Terletak di daerah pegunungan di barat laut Tokyo, Kastil Matsumoto dikelilingi oleh kanal besar. Dibangun pada tahun 1590, kastil ini diwarnai dengan warna hitam sehingga mendapatkan julukan ‘Crow Castle’. Meskipun Kastil Matsumoto adalah hirajiro (kastil dataran tinggi), kastil ini dibangun dengan tujuan utama sebagai benteng.

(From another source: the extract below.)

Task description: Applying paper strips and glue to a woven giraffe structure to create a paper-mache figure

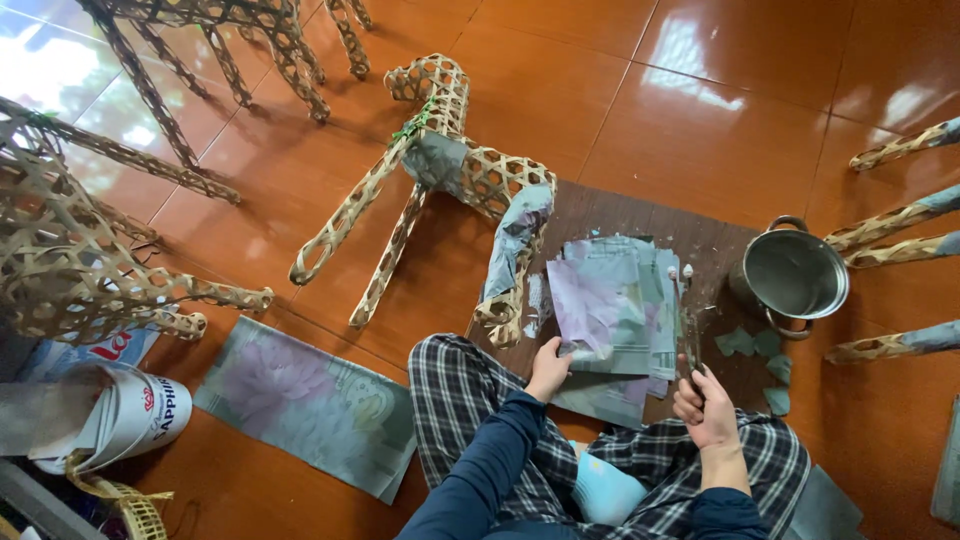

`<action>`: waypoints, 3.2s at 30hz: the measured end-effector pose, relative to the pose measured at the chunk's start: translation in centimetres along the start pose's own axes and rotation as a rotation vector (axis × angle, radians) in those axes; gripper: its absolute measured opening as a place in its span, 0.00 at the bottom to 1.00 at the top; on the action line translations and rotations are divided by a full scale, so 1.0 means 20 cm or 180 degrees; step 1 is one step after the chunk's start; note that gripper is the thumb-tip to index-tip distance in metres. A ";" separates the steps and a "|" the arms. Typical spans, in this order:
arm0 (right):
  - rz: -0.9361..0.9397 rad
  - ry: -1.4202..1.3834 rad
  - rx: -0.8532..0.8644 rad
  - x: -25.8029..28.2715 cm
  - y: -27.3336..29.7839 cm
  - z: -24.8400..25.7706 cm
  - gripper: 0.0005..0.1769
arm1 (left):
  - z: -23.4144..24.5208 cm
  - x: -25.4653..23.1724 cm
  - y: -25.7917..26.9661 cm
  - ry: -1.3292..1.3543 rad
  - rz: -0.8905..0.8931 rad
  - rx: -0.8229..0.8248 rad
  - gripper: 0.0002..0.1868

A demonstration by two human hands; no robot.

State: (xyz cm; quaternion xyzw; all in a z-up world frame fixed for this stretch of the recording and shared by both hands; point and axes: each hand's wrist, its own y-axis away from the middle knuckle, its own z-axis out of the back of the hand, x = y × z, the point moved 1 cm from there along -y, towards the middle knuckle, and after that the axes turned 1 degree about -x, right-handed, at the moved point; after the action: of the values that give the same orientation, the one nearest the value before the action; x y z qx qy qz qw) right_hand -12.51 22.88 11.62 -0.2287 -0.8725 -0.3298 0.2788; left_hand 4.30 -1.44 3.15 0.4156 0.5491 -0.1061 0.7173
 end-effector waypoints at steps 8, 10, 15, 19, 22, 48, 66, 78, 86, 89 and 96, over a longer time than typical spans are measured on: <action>0.0025 0.0581 -0.0137 -0.11 -0.09 0.07 0.20 | -0.04 0.08 -0.08 0.0099 -0.0093 -0.0222 0.22; 0.0058 0.0965 -0.0291 -0.17 -0.10 0.06 0.25 | -0.06 0.10 -0.08 0.0193 -0.0048 -0.0374 0.18; -0.0311 0.4280 -0.0677 -0.26 -0.03 -0.12 0.36 | -0.06 0.30 -0.20 -0.0303 -0.0178 -0.0370 0.23; -0.0209 0.6009 -0.0183 -0.36 -0.08 -0.16 0.37 | -0.08 0.32 -0.18 0.0733 0.0439 -0.0324 0.18; 0.0878 0.7271 -0.0215 -0.49 -0.22 -0.16 0.39 | -0.08 0.26 -0.17 0.0799 0.0461 -0.0328 0.21; -0.0093 0.6570 -0.0937 -0.40 -0.23 -0.14 0.36 | -0.12 0.19 -0.21 0.1797 0.1306 -0.0274 0.31; -0.0166 0.4360 -0.0911 -0.34 0.20 -0.25 0.24 | -0.06 0.10 -0.13 0.1880 0.1298 0.0109 0.15; -0.0947 0.5586 -0.0904 -0.41 0.36 0.13 0.25 | -0.05 0.11 -0.11 0.2055 0.1345 0.0153 0.15; -0.1276 0.6222 -0.1196 -0.16 0.28 -0.08 0.26 | -0.05 0.10 -0.13 0.2150 0.1372 0.0048 0.15; -0.0994 0.6241 -0.1155 -0.15 0.18 -0.15 0.24 | -0.05 0.12 -0.11 0.2159 0.1387 0.0047 0.18; -0.0178 0.6014 -0.1424 -0.15 -0.28 -0.08 0.22 | -0.05 0.11 -0.11 0.2210 0.1354 0.0060 0.18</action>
State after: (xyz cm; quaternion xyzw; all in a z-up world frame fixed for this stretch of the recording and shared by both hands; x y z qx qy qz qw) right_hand -13.08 17.38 8.18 0.1035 -0.2112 -0.5423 0.8066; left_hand 3.12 -1.49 0.13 0.5376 0.6595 0.1862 0.4914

Terdapat celah untuk menembakkan panah atau menjatuhkan batu ke penjajah di seluruh penjuru kastil ini.

4. Kastil Hirosaki

Kastil Hirosaki
Kastil Hirosaki

Sebuah kastil di puncak bukit di utara Jepang, Kastil Hirosaki dikenal dengan lima gerbang kubah aslinya, kanal yang dibentengi, dan lahan yang luas. Selesai dibangun pada tahun 1611, donjon lima lantai yang asli dihancurkan oleh api pada tahun 1627. Menara pengawal tiga lantai kemudian dibangun kembali. Lapangan, gerbang, dan kanal di sekitarnya menambah keindahan kastil ini. Ditanami dengan lebih dari 2.500 pohon sakura, taman ini menjadi tuan rumah salah satu festival bunga sakura terbesar di Jepang setiap musim semi.

5. Kastil Hikone

Kastil Hikone
Kastil Hikone

Kastil Hikone menawarkan pengunjung gambaran nyata tentang bagaimana kompleks kastil Jepang terlihat selama masa kejayaan mereka. Kebun asli, gerbang, dan rumah jaga yang dijaga dengan hati-hati seperti halnya pemeliharaan utama. Kompleks Hikone berisi struktur dan bahan yang dikumpulkan dari istana lain di Jepang. Setelah 20 tahun konstruksi, kastil puncak bukit ini selesai pada tahun 1622. Kastil ini tetap berada di bawah kendali para penguasa feodal Ii daimyo hingga tahun 1868. Museum Kastil Hikone yang berada di dekatnya menampilkan harta dinasti Ii, termasuk baju besi dan alat musik.

Nah, itu dia tadi 5 kastil terindah di Jepang. Jangan lupa mengunjungi salah satunya, ya!